The Board of Directors has fixed the close of business on January 6, 1995 as
the record date for the determination of shareholders entitled to notice of and
to vote at the meeting.
THE PROPOSED BUSINESS CANNOT BE CONDUCTED AT THE MEETING UNLESS THE HOLDERS OF
A MAJORITY OF THE SHARES OF THE FUND OUTSTANDING ON THE RECORD DATE ARE PRESENT
IN PERSON OR BY PROXY. THEREFORE, PLEASE MARK, DATE, SIGN AND RETURN THE
ENCLOSED PROXY, WHICH IS SOLICITED BY THE BOARD OF DIRECTORS. THE PROXY IS
REVOCABLE, AND YOUR SIGNING WILL NOT AFFECT YOUR RIGHT TO VOTE IN PERSON IN THE
EVENT THAT YOU ATTEND THE MEETING.
By Order of the Board of Directors,
Chad L. Norton
SECRETARY
February 15, 1995
IMPORTANT
SHAREHOLDERS CAN HELP THE FUND AVOID THE NECESSITY AND EXPENSE OF SENDING
FOLLOW-UP LETTERS TO ENSURE A QUORUM BY PROMPTLY RETURNING THE ENCLOSED PROXY.

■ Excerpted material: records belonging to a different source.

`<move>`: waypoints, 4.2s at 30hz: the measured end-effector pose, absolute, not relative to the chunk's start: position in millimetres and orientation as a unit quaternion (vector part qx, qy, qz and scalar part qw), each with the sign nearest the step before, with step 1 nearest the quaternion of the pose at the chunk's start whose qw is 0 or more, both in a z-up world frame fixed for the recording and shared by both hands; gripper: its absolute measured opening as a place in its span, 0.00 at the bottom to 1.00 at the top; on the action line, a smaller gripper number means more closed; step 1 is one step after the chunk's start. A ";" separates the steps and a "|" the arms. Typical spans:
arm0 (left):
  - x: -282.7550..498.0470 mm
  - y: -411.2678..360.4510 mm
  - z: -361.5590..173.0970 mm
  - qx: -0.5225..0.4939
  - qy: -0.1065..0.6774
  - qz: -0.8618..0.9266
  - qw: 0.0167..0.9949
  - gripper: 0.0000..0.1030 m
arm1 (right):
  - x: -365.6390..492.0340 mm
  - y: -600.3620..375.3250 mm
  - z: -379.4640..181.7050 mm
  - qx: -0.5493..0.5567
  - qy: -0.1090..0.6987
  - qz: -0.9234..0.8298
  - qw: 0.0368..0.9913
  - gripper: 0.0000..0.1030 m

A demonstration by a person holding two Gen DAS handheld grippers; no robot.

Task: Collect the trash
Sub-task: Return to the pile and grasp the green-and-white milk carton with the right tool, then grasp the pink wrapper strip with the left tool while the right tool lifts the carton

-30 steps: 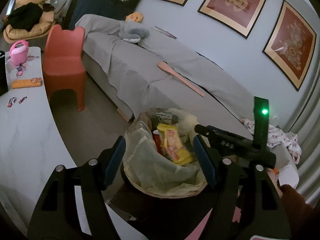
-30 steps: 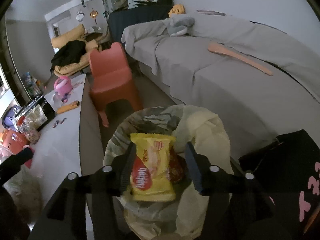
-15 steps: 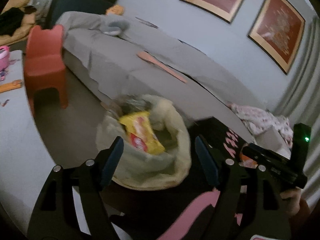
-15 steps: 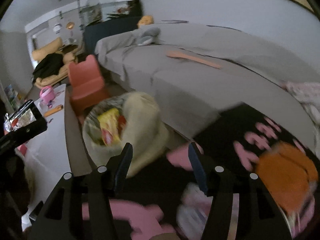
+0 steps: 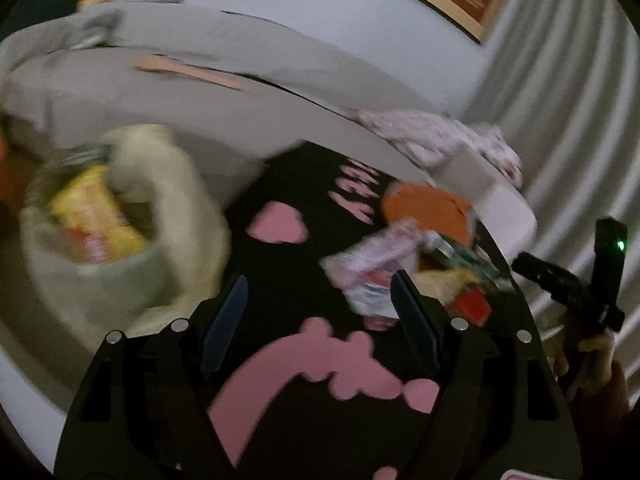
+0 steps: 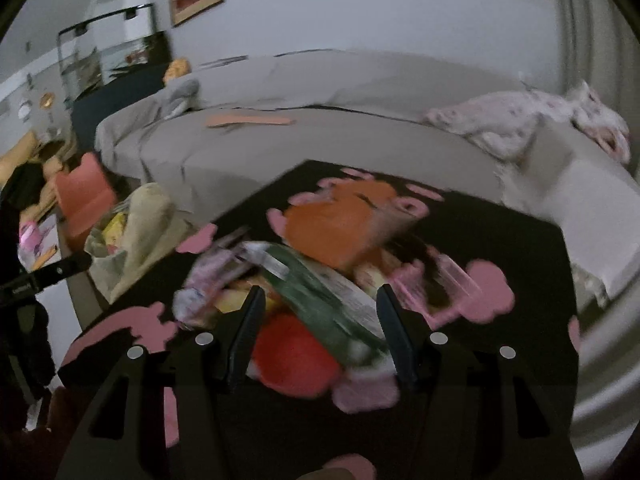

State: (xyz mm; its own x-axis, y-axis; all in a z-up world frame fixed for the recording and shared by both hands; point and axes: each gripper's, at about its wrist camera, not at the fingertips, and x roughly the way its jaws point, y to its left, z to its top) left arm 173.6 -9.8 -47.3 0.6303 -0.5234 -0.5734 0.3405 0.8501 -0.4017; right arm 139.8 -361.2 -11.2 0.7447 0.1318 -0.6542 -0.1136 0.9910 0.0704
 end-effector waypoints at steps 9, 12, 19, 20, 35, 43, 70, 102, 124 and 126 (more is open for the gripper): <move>215.2 -79.2 -58.7 -0.083 0.384 -0.297 0.870 0.68 | 125.7 -388.8 -28.8 0.036 0.364 0.064 0.929 0.53; 211.3 -82.8 -58.4 -0.094 0.385 -0.294 0.870 0.68 | 133.6 -382.5 -25.8 0.014 0.361 0.082 0.929 0.53; 202.4 -76.2 -59.0 -0.097 0.396 -0.275 0.870 0.68 | 196.8 -353.7 -31.3 -0.001 0.391 0.188 0.901 0.53; 201.3 -73.7 -58.5 -0.096 0.395 -0.272 0.872 0.68 | 206.2 -350.7 -35.7 -0.004 0.403 0.190 0.895 0.53; 199.3 -64.9 -70.2 -0.114 0.407 -0.265 0.867 0.68 | 146.3 -413.5 -52.8 0.068 0.438 0.133 0.887 0.23; 189.5 -80.0 -63.9 -0.095 0.402 -0.283 0.866 0.68 | 104.5 -410.0 -39.5 0.047 0.439 0.170 0.881 0.42; 250.1 -81.0 -77.6 -0.071 0.423 -0.266 0.863 0.68 | 106.6 -467.1 -61.4 0.114 0.445 0.032 0.887 0.51; 194.4 -82.9 -73.3 -0.061 0.442 -0.265 0.855 0.18 | 119.4 -447.5 -67.0 0.050 0.503 -0.033 0.862 0.64; 161.8 -37.3 -33.2 -0.106 0.372 -0.235 0.892 0.18 | 97.4 -394.9 37.0 0.002 0.334 0.009 0.943 0.55; 157.7 -31.0 -21.0 -0.102 0.356 -0.228 0.901 0.18 | 95.6 -379.3 52.7 -0.010 0.297 0.022 0.955 0.55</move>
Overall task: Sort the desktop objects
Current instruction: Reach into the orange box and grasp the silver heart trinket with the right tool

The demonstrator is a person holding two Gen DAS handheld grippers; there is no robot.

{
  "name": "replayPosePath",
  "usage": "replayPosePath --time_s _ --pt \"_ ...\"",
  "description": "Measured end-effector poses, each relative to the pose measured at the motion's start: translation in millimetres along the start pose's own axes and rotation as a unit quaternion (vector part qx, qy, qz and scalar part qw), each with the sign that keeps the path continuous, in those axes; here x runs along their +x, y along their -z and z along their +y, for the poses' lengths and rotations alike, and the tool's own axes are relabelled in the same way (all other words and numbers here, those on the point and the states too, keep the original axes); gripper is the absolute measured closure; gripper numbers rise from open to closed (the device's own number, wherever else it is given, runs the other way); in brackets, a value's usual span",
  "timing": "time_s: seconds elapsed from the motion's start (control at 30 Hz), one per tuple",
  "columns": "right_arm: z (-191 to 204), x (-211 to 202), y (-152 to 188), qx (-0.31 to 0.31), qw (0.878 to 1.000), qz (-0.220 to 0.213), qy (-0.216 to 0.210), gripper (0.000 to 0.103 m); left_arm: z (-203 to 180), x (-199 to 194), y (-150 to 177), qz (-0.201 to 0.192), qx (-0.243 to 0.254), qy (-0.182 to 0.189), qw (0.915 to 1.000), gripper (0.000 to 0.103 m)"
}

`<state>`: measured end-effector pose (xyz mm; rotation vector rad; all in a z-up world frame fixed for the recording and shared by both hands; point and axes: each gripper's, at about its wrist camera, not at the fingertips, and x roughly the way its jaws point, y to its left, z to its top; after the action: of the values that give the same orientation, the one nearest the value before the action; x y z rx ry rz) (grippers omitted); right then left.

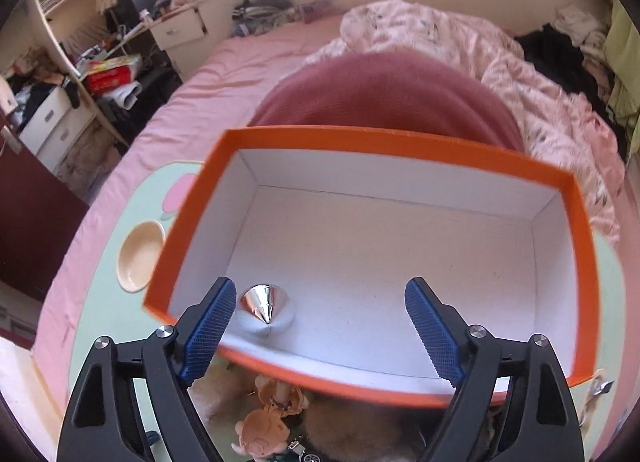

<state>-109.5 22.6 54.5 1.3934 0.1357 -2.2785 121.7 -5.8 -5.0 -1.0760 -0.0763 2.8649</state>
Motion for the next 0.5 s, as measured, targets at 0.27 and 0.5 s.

PLEASE MARK, DATE, SIGN AND RETURN THE ENCLOSED PROXY IN ORDER THAT THE
NECESSARY QUORUM MAY BE REPRESENTED AT THE MEETING. THE ENCLOSED ENVELOPE
REQUIRES NO POSTAGE IF MAILED IN THE UNITED STATES.
SMALLCAP WORLD FUND, INC.
333 SOUTH HOPE STREET, LOS ANGELES, CALIFORNIA 90071
_________
PROXY STATEMENT
MEETING OF SHAREHOLDERS --APRIL 5, 1995
_________
The enclosed Proxy is solicited by the Board of Directors of the Fund in
connection with the Meeting of Shareholders to be held on April 5, 1995. Every
Proxy returned in time to be voted at the meeting will be voted, and if a
specification is made with respect to any proposal, the Proxy will be voted
accordingly. If no specification is made, the Proxy will be voted for each of
the nominees for director and in favor of the other proposals. Anyone having
submitted a Proxy may revoke it prior to its exercise, either by filing with
the Fund a written notice of revocation, by delivering a duly executed Proxy
bearing a later date, or by attending the meeting and voting in person. This
Proxy was first mailed to shareholders on or about February 15, 1995.

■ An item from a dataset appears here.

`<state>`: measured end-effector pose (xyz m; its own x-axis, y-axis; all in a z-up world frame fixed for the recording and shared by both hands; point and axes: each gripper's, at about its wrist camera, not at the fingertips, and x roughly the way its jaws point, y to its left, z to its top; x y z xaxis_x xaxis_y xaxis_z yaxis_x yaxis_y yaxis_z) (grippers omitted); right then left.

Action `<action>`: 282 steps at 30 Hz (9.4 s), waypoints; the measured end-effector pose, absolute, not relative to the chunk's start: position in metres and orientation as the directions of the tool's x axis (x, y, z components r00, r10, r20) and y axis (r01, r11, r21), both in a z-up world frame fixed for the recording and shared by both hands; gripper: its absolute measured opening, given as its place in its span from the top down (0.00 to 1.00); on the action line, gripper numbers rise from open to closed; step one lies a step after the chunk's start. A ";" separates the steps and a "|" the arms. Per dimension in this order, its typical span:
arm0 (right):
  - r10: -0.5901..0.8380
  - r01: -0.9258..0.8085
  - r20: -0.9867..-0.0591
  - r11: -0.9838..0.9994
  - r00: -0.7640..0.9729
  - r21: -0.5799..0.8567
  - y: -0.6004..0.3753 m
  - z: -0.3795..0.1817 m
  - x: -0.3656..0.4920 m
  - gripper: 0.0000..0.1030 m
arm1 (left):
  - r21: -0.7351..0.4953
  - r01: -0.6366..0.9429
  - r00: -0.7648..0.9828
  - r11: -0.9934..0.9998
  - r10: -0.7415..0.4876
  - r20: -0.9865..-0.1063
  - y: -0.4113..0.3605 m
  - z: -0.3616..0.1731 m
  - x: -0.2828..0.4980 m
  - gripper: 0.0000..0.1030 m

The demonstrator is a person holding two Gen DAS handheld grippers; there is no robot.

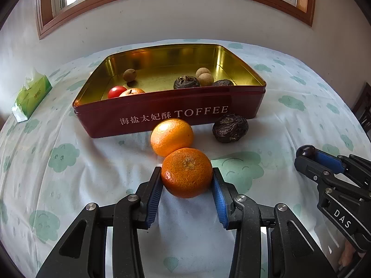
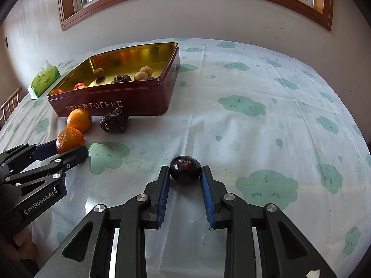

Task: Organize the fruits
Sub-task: 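Grasp the tangerine with the left tool while the right tool holds the plum, then carry the tangerine and the dark plum with both tools over the red tin, then open the left tool to drop the tangerine while the right tool releases the plum, then withdraw both open tools from the tin toward the remaining fruits, then grasp the dark wrinkled fruit with the right tool, then grasp the last tangerine with the left tool while the right tool holds the wrinkled fruit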

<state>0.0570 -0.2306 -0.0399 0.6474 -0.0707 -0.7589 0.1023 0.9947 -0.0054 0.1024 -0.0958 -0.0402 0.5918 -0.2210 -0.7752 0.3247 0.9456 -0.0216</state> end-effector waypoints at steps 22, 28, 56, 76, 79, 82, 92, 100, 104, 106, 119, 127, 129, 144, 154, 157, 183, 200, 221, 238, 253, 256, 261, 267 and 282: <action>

At the close of business on January 6, 1995, the record date fixed by the
Board of Directors for the determination of shareholders entitled to notice of
and to vote at the meeting, there were outstanding 163,329,622 shares of
capital stock, $1 par value, the only authorized class of securities of the
Fund. Each share is entitled to one vote. There is no provision for cumulative
voting. No person owned of record or was known by the Fund to own beneficially
5% or more of the outstanding shares of the Fund.

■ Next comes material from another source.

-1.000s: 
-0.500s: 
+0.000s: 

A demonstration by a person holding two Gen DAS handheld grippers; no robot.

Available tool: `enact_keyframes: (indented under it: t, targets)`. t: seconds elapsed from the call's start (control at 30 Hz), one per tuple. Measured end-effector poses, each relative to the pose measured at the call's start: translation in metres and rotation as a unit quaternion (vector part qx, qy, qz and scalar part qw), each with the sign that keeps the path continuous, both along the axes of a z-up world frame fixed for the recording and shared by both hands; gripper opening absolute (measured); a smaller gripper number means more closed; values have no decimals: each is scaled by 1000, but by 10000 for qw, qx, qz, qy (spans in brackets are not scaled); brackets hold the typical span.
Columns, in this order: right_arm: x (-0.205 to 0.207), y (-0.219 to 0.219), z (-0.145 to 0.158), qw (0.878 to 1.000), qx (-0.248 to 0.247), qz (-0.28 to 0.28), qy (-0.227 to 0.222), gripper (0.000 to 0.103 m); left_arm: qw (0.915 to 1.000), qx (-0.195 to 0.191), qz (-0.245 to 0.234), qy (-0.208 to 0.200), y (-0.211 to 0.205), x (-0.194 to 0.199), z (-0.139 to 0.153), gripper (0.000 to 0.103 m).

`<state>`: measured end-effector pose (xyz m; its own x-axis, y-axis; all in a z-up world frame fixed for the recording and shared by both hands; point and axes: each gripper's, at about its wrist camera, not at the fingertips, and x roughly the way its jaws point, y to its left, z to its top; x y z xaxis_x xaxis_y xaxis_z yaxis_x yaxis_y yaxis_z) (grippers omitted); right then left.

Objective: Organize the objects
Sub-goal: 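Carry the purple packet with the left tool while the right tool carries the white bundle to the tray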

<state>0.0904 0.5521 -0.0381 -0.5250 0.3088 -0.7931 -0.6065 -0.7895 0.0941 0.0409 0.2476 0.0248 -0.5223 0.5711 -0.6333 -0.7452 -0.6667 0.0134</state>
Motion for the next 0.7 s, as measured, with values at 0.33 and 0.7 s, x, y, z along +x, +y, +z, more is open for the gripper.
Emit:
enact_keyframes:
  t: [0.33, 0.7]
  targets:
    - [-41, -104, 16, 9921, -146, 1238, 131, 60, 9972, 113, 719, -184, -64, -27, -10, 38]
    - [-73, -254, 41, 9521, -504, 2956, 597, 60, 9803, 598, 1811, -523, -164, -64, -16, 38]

With respect to the election of Directors (Item 1), the eleven nominees
receiving the highest number of votes shall be deemed to be elected. The vote
required to approve Item 2 is the affirmative vote of the lesser of (a) 67% or
more of all shares present and entitled to vote at the meeting, provided the
holders of more than 50% of all shares outstanding and entitled to vote are
present or represented by proxy, or (b) more than 50% of all outstanding
shares.
In the event that sufficient votes are not received by the meeting date, a
person named as proxy may propose one or more adjournments of the meeting for a
period or periods not more than 120 days in the aggregate to permit further
solicitation of Proxies. The persons named as proxies will vote all Proxies in
favor of such adjournment. Signed but unmarked Proxies will be voted for the
below nominated Trustees and in favor of all proposals. Shareholders who return
Proxies marked as abstaining from voting on the proposals are treated as being
present at the meeting for purposes of obtaining the quorum necessary to hold
the meeting, but are not counted as part of the vote necessary to approve the
proposals. Where brokers holding Fund shares for their customers in Street Name
have not received instructions and are not authorized to vote without
instruction, those shares also will be treated as abstentions.
1. ELECTION OF DIRECTORS
Eleven Directors are to be elected at the meeting, each to hold office until a
successor is elected and qualified. Because it is not anticipated that meetings
of shareholders will be held each year, the Directors' terms will be indefinite
in length. All of the nominees for Director except Richard G. Capen, Jr.,
William R. Grimsley, E. Graham Holloway and Leonade D. Jones were elected by
shareholders at their last meeting on April 17, 1991. Mr. Capen was elected by
the Directors on October 14, 1993; and Messrs. Grimsley and Holloway were
elected by the Directors on October 18, 1991. Ms. Jones has been nominated by
the Board of Directors and has agreed to serve as Director if elected.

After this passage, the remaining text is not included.